### About this exercise:
Go line by line through the data below and count those that hold "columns". Return only the number.

[Dataset excerpts]
*** Begin section ***
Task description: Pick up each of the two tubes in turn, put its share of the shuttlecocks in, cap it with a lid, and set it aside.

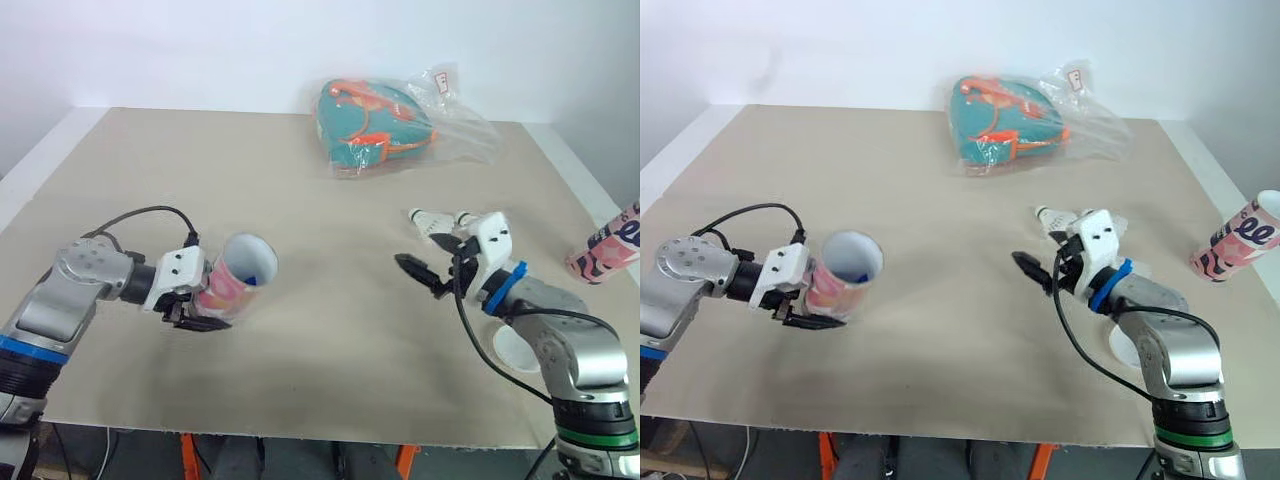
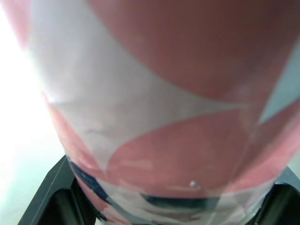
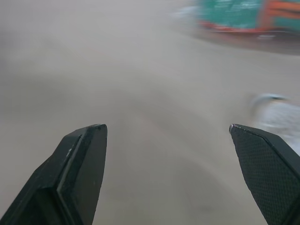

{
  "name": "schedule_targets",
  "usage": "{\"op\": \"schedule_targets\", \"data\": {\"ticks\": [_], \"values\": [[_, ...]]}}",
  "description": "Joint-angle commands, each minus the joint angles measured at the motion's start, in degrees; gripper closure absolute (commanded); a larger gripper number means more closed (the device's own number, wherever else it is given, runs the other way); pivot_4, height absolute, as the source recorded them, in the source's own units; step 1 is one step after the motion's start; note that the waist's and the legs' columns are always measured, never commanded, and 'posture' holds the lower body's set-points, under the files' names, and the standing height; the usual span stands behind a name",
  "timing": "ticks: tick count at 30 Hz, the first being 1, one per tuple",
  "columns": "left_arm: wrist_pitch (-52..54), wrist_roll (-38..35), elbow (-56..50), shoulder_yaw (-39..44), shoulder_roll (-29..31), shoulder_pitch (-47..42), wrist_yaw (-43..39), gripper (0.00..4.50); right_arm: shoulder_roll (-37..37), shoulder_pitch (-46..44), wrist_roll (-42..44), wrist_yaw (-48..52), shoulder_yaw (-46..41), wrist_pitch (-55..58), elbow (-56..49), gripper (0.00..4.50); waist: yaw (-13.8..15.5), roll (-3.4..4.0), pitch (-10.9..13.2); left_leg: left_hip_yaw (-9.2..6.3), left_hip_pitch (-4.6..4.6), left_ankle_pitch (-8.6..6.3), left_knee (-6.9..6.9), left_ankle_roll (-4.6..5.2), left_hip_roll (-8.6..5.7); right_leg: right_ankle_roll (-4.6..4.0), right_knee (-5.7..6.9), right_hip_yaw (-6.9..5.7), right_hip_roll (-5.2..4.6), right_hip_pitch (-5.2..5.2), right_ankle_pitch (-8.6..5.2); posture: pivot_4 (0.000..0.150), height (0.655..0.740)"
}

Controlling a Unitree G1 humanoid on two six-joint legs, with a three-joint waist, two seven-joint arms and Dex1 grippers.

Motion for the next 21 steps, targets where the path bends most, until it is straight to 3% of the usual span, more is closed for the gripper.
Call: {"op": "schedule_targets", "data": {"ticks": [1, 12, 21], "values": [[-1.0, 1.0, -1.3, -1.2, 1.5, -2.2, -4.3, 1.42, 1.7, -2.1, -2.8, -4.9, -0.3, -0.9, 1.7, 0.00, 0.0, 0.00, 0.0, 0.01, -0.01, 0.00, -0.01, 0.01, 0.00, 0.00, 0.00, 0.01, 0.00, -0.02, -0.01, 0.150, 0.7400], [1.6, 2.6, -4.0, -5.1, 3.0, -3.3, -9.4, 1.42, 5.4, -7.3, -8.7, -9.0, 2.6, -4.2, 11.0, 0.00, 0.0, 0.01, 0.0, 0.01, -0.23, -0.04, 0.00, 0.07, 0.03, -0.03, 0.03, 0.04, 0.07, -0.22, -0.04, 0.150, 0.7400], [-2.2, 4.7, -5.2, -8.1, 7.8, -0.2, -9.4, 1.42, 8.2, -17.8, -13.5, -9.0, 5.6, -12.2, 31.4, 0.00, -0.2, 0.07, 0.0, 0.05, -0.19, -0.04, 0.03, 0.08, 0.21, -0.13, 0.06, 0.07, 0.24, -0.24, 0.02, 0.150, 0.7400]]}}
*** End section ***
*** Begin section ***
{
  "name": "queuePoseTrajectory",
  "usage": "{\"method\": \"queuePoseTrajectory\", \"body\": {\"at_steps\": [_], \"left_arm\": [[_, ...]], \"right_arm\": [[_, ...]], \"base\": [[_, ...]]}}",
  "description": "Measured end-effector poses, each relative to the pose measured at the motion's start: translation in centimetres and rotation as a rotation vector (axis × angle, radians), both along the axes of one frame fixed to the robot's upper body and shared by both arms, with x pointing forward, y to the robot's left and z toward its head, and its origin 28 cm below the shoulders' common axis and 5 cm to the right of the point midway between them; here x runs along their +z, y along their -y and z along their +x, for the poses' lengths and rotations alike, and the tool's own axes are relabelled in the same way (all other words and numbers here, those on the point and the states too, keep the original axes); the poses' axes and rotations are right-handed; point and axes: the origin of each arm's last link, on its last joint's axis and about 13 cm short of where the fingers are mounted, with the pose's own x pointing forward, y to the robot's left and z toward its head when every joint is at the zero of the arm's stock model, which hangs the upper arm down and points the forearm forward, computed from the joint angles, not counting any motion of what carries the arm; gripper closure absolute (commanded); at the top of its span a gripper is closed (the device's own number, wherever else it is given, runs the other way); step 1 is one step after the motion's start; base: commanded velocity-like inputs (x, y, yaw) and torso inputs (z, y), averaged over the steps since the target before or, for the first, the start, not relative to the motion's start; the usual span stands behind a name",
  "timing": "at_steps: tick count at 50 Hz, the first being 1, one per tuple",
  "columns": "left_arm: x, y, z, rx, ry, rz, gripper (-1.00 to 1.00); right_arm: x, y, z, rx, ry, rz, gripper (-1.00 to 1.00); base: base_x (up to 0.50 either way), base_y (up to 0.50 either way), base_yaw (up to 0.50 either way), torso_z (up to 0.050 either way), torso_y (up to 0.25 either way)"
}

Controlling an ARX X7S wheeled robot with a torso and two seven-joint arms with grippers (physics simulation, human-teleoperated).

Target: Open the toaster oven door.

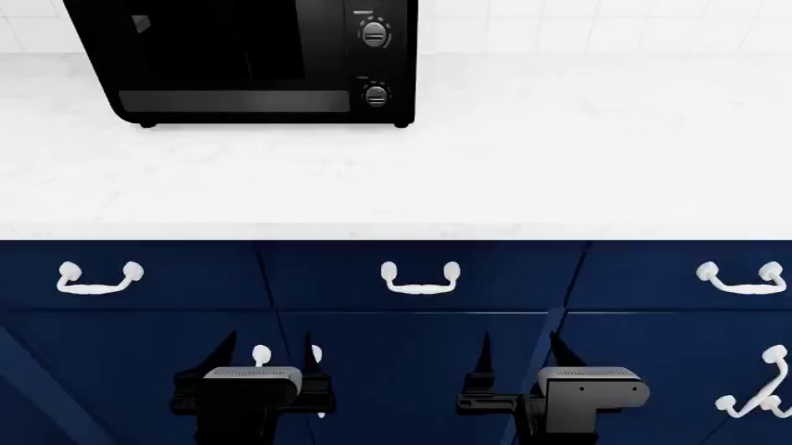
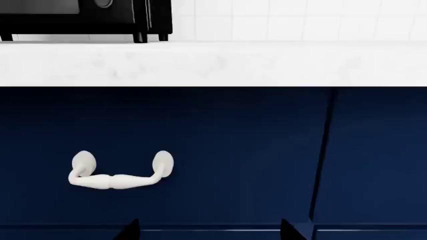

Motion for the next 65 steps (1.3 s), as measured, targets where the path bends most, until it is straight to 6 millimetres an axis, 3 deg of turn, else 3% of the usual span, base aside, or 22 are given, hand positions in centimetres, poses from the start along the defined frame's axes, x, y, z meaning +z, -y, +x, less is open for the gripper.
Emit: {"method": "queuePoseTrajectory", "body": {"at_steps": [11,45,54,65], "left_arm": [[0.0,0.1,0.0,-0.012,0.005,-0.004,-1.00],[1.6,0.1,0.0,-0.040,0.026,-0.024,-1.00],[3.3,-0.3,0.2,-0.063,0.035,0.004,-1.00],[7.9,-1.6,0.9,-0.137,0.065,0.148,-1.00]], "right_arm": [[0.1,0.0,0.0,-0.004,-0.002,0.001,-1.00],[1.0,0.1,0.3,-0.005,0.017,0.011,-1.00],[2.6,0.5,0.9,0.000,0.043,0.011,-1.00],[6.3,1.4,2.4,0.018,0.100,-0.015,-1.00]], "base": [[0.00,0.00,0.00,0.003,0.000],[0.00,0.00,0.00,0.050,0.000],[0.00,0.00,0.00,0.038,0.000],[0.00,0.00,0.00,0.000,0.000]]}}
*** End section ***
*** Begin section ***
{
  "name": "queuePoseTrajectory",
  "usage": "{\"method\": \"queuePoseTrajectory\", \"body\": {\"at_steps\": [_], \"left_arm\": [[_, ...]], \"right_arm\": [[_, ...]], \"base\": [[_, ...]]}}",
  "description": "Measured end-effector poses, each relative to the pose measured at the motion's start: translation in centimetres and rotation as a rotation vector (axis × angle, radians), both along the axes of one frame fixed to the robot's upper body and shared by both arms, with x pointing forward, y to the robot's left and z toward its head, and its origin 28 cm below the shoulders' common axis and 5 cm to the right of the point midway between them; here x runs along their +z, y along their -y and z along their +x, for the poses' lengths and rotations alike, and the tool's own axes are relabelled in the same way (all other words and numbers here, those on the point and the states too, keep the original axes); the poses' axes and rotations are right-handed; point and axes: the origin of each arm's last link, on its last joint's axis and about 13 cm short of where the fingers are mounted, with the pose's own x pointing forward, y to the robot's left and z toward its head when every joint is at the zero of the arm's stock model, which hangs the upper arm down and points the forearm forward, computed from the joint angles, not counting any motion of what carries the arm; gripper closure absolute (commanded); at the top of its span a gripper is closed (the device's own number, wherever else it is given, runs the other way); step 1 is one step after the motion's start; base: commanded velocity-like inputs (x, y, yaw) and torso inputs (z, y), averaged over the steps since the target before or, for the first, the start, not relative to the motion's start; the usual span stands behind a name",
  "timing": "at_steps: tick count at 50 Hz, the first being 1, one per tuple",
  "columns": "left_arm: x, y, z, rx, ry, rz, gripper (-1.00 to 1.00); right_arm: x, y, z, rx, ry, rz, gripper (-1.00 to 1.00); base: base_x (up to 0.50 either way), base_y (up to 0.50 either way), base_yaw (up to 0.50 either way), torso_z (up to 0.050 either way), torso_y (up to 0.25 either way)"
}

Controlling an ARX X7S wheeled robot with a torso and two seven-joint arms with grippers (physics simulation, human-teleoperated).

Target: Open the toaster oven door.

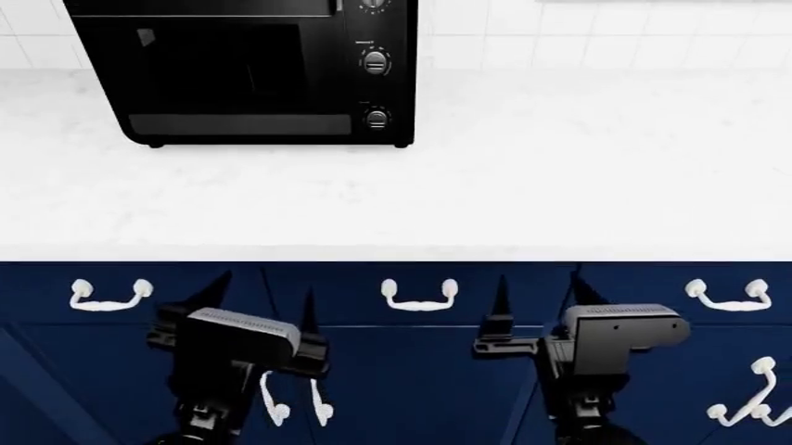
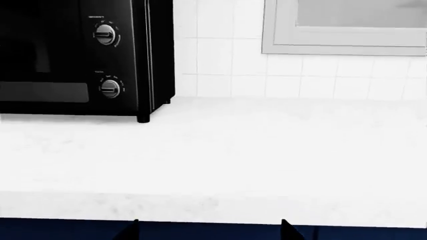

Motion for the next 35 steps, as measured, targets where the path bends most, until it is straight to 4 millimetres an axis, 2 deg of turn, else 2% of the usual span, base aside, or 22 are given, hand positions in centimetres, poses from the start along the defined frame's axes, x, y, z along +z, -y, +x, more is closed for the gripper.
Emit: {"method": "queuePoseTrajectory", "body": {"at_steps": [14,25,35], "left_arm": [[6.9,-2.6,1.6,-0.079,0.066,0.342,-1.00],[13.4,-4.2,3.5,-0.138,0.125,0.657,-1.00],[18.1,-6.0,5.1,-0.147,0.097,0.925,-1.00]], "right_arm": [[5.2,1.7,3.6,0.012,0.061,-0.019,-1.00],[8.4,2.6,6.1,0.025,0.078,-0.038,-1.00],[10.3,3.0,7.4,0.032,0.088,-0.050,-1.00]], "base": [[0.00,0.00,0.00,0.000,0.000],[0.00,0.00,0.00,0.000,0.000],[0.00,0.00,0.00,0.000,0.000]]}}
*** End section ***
### Exercise response:
4